It’s the start of a new year which means it’s a good time to look at some of the key trends that’ll be making waves in Enterprise ICT in 2012. So what is it you need to think about over the next 12 months to keep pace with the rest? What’s going to affect your business? In no particular order…

The Olympics drive a mind-set shift in flexible working

Many companies already allow employees to work from home or remotely while travelling, but others have been suspicious that employees will just slack off. Traffic congestion all around London and the M4 corridor during the Olympics will force many businesses to gear up for remote working or lose a month or more of productivity. Flexible working will come to be seen as the norm rather than the exception (at least in the South East), especially when companies notice that they can reduce office space to save costs, and that employees working from home typically show 20-30% increases in productivity compared to office-based employees.

Tablet usage in companies goes mainstream

Hundreds of iPads have appeared in our office and we now give secure access to almost all corporate systems from both company and personal devices. Nobody expected the iPad to be much of a work tool before it launched, but usage has grown spontaneously and organically, with managers in particular (who consume more data than they create), finding it an almost total laptop replacement. It’s why companies are starting to buy tablets in volume.

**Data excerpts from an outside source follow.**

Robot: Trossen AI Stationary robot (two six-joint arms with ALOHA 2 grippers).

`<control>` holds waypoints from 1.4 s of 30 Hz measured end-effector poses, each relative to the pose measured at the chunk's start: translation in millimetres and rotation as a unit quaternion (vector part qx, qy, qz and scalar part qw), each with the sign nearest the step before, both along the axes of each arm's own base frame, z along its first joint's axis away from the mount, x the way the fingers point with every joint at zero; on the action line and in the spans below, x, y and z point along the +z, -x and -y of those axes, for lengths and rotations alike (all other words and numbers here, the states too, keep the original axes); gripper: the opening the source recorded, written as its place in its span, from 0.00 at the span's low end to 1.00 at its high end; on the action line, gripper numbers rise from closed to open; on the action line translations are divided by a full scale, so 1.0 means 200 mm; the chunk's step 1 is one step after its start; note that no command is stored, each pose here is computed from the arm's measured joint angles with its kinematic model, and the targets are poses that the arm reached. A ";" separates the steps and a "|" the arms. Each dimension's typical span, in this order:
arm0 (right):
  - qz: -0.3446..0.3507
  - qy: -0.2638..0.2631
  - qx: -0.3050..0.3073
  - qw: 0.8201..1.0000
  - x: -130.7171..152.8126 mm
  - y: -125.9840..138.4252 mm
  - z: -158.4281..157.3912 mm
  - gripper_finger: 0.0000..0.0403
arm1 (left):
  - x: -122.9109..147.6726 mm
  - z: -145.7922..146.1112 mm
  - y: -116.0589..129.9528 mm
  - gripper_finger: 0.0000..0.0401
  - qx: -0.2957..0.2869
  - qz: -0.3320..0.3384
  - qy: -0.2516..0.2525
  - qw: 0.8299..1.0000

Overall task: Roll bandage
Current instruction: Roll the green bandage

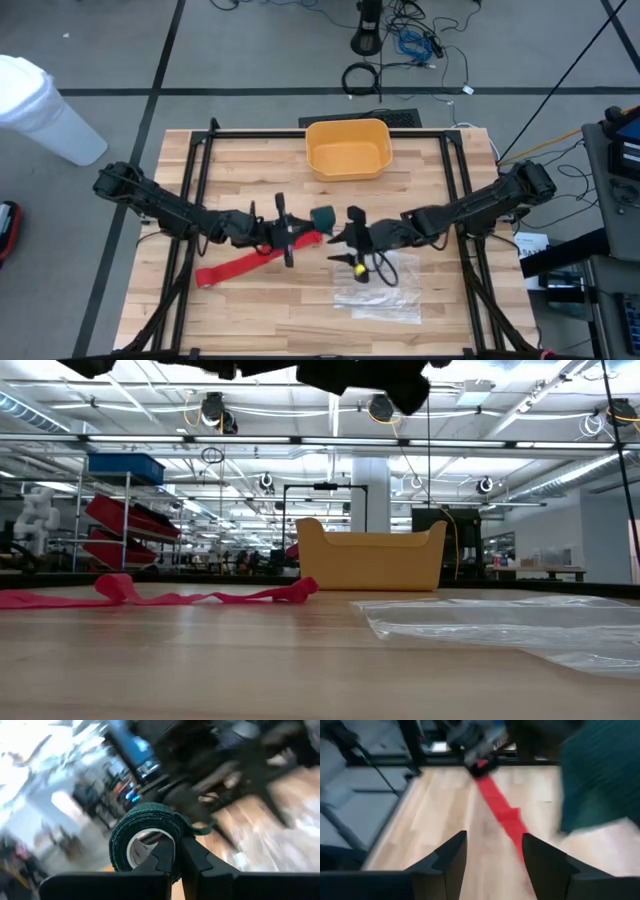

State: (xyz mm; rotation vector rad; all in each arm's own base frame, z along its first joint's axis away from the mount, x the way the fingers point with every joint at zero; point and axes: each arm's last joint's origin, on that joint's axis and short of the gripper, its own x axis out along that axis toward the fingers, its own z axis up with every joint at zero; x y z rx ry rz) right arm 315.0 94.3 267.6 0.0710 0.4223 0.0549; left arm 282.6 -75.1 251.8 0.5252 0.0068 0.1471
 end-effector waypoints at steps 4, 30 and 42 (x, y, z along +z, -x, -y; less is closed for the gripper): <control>0.008 0.145 -0.068 0.987 0.04 0.09 -0.08 0.42 | 0.02 -0.07 -0.02 0.03 0.031 0.038 0.183 0.982; -0.058 0.663 -0.040 0.746 0.01 0.02 -0.17 0.23 | 0.00 -0.23 -0.07 0.07 -0.060 0.005 0.516 0.854; -0.066 0.673 -0.054 0.735 0.03 -0.01 -0.11 0.23 | 0.00 -0.23 -0.07 0.08 -0.069 -0.003 0.508 0.858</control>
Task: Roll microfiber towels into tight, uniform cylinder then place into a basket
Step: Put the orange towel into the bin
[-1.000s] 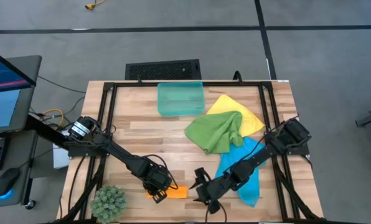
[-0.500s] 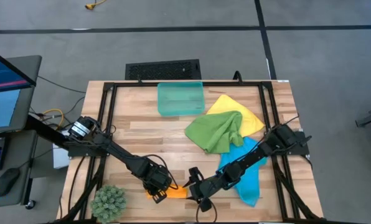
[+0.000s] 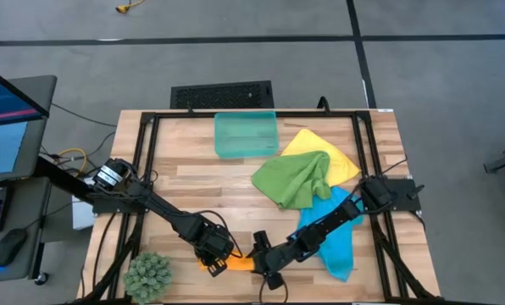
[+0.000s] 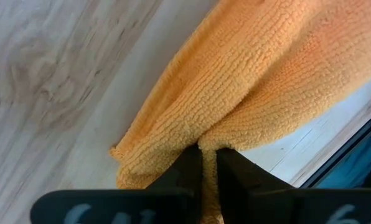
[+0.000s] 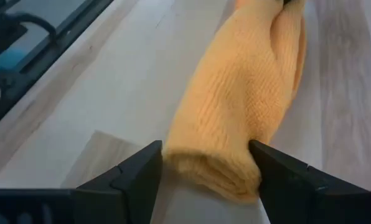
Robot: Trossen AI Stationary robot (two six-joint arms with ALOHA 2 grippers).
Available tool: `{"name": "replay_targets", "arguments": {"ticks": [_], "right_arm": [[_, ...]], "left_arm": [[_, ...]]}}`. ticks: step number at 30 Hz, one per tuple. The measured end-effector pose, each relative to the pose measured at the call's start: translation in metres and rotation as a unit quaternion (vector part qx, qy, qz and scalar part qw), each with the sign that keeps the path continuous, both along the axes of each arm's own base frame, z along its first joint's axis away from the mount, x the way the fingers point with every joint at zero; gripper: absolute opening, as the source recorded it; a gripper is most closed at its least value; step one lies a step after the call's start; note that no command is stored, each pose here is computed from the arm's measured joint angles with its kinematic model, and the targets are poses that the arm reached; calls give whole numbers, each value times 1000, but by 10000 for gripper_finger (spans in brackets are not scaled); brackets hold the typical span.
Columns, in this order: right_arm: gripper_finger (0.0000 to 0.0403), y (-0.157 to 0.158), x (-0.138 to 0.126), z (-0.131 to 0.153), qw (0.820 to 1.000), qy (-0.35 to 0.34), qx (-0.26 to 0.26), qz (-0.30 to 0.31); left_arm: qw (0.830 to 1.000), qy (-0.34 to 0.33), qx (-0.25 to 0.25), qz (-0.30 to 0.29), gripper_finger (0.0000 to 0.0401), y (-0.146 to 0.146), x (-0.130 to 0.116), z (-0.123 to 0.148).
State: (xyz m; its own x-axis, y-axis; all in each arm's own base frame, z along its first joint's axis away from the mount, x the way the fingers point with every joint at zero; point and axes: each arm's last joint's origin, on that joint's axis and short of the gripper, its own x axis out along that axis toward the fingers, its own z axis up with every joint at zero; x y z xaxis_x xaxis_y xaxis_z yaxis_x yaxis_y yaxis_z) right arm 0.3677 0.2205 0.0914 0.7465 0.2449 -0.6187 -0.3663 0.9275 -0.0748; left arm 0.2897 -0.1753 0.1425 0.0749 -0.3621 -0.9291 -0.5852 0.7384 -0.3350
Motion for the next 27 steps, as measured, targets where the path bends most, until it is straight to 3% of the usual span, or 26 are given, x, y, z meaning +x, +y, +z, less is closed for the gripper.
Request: {"name": "replay_targets", "arguments": {"ticks": [5, 9, 19, 23, 27], "right_arm": [[257, -2, 1, 1, 1000, 6, 3, -8], [225, -5, 2, 2, 1000, 12, 4, -11], [29, -9, 2, 2, 1000, 22, 3, -21], [25, -9, 2, 2, 1000, 23, 3, -21], [49, -9, 2, 2, 1000, 24, 3, -20]], "left_arm": [[1000, 0, 0, 0, 19, 0, 0, 0], [1000, -1, 1, -2, 19, 0, 0, 0], [1000, -2, 2, -4, 19, 0, 0, 0], [1000, -8, 9, -6, 19, 0, 0, 0], [1000, -15, 13, -20, 19, 0, 0, 0]]}}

“Bring your own device” (BYOD) goes official

IT departments are being overwhelmed by the number of employees bringing their own devices to work and using them in blatant contravention of official policies. IDC recently conducted a survey which found that 95% of the workers who responded use personal technology in the workplace (like smartphones, tablet computers, webcams and sat navs). And they generally don’t tell the IT or procurement departments that they’re doing it. Most companies in 2012 will be rolling out policies, procedures and technology (including Mobile Device Management (MDM)) to allow staff to use their own smartphones and tablets in a controlled and safe way. Some will even subsidise employees to buy their own devices as an alternative to handing out corporate handsets.

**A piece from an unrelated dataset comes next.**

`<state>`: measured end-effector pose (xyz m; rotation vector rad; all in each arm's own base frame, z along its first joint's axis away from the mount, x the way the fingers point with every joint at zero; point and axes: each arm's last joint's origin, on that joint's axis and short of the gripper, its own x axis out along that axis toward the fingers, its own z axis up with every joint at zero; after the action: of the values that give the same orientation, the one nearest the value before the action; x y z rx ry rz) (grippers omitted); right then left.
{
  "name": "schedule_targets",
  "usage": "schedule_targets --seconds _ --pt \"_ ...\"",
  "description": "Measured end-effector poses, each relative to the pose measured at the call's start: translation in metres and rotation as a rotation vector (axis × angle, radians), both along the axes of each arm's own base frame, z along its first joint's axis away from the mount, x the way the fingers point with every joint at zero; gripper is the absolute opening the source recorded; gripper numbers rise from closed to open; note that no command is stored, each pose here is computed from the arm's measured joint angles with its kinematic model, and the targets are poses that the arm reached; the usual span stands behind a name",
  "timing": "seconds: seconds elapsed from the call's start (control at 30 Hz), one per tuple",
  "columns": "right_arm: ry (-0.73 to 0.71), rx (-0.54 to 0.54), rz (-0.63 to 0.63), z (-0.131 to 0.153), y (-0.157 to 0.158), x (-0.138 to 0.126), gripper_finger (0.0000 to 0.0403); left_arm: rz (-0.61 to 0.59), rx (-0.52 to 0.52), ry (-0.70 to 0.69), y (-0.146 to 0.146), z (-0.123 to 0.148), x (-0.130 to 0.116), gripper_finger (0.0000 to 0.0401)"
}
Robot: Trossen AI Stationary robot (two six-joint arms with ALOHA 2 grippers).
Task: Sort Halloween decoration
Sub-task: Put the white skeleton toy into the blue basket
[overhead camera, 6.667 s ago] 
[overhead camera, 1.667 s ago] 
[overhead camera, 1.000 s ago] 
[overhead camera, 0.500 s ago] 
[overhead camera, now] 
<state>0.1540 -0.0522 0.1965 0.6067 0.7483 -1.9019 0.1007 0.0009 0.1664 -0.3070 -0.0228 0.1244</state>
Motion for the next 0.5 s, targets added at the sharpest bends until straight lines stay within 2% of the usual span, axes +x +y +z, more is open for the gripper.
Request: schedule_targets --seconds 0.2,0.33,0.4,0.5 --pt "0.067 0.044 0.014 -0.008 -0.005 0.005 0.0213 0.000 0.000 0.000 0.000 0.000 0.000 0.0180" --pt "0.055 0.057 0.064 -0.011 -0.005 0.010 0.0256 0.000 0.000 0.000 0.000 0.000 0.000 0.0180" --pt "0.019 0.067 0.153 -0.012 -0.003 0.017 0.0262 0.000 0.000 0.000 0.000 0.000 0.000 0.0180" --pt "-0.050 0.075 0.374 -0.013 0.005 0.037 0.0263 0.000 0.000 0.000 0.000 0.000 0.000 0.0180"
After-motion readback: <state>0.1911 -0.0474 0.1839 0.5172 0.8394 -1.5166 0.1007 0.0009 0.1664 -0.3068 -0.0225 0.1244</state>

Corporate mobile applications gain momentum

Mobile email is well established and companies are now realising the value of mobile access to their own applications. At the basic level this means providing access to the corporate intranet using tools like Citrix, plus many organisations are now developing custom mobile applications. For example, we see configuration tools designed for use by sales people in front of customers, and automated forms designed to improve efficiency in the healthcare and transport sectors. ICT departments are having to adopt platforms for both mobile app development and app distribution.

VoIP goes end-to-end

Many companies have installed VoIP PBXs internally but have relied on ISDN connections externally. 2012 will see strong growth in SIP trunking replacing ISDN, and also enhanced cross-site voice services with presence, such as Microsoft Lync. Companies that have adopted this as a wholesale communication approach have seen significant reductions in costs as presence, Internet Messenger, point-to-point conferencing and video have replaced phone calls, physical travel and expensive teleconferencing services.

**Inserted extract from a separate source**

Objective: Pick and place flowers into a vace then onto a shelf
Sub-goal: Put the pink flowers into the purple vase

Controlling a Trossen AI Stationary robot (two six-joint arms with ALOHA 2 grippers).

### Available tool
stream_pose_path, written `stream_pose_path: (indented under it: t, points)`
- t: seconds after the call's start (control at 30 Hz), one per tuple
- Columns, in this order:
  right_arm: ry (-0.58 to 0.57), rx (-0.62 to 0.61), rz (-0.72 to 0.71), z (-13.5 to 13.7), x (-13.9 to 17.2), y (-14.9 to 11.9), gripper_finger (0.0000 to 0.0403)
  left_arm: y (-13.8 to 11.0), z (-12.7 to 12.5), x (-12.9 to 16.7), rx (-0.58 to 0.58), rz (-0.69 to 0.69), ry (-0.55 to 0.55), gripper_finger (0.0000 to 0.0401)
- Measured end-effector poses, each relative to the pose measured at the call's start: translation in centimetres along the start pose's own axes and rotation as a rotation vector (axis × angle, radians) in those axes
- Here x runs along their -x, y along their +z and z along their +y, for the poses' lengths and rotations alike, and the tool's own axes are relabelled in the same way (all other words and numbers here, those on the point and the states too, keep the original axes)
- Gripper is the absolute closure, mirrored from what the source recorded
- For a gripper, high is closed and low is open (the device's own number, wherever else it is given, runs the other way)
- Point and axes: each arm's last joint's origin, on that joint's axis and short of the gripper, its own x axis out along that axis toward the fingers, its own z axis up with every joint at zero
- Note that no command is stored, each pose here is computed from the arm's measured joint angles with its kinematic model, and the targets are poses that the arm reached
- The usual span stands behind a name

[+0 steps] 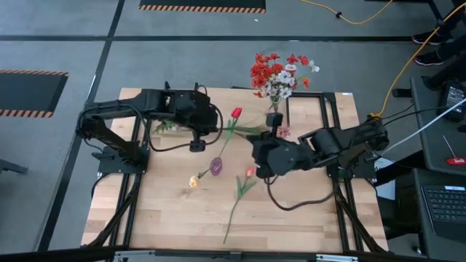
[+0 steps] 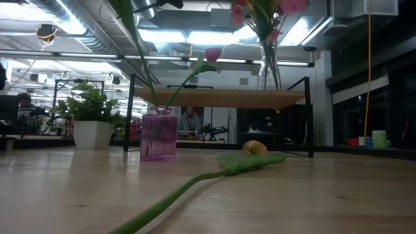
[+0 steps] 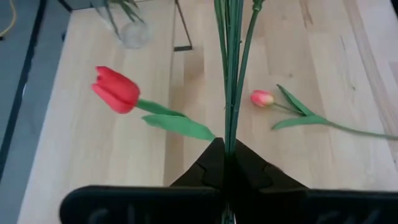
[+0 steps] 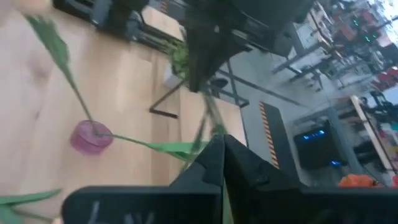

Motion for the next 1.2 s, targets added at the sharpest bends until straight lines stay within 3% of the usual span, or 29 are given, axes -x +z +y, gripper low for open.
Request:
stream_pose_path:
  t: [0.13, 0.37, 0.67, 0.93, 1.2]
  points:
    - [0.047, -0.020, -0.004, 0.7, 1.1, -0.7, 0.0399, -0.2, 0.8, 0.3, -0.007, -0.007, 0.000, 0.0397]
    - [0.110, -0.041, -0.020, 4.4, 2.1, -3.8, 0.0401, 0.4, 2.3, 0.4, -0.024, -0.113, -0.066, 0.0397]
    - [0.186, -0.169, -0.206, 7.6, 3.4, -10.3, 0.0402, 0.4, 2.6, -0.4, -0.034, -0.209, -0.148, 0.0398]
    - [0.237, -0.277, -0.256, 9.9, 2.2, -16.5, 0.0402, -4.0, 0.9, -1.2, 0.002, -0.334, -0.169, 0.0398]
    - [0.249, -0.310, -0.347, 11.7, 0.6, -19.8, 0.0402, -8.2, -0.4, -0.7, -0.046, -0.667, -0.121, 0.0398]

Corporates adopt iOS and Android

After RIM’s well publicised challenges, Enterprises will start seriously adopting alternatives from Apple and Android. For some applications, the functionality is superior and the security adequate. Also, entry level Android devices will start to displace voice-only handsets. Companies will face decisions in 2012 about their preferred ecosystems to make app deployment and MDM easier. In the short term, this is essentially a decision between RIM, iOS and Android, with Windows Phone 7 yet to have impact.

The Internet of Things (IoT) becomes mainstream

Cellular Machine to Machine (M2M) connections grew 43% in Europe in 2011 (to 30 million) and this will grow again in 2012. Nowadays we expect that every piece of equipment, from photocopiers and vending machines to railway points and chiller cabinets, should be self-monitoring. Modified, low-end Android handsets will start to replace specialised devices, drive down costs and increase usage in areas such as supply chain monitoring (real time tracking of items in transit).

Public wifi spreads beyond the leisure sector

Historically, public wifi has usually been associated with hotels, coffee shops and other types of hospitality outlet. However, almost all businesses have visitors, and those visitors are now carrying smartphones and tablets that they want to be able to use. And, as I’ve already discussed, employees want to use their personal devices at work. So in 2012 we will see many more businesses in other sectors deploying public-access wifi in their buildings as a service to both employees and visitors.

Mobile wallet lifts off

2012 will see a raft of mobile wallet and mobile payment launches (including our own), and the first volume selling handsets with NFC (Near Field Communications) technology. Retailers will rapidly have to get used to customers waving mobile phones at tills, as Pizza Express, Thorntons, Starbucks and others already do.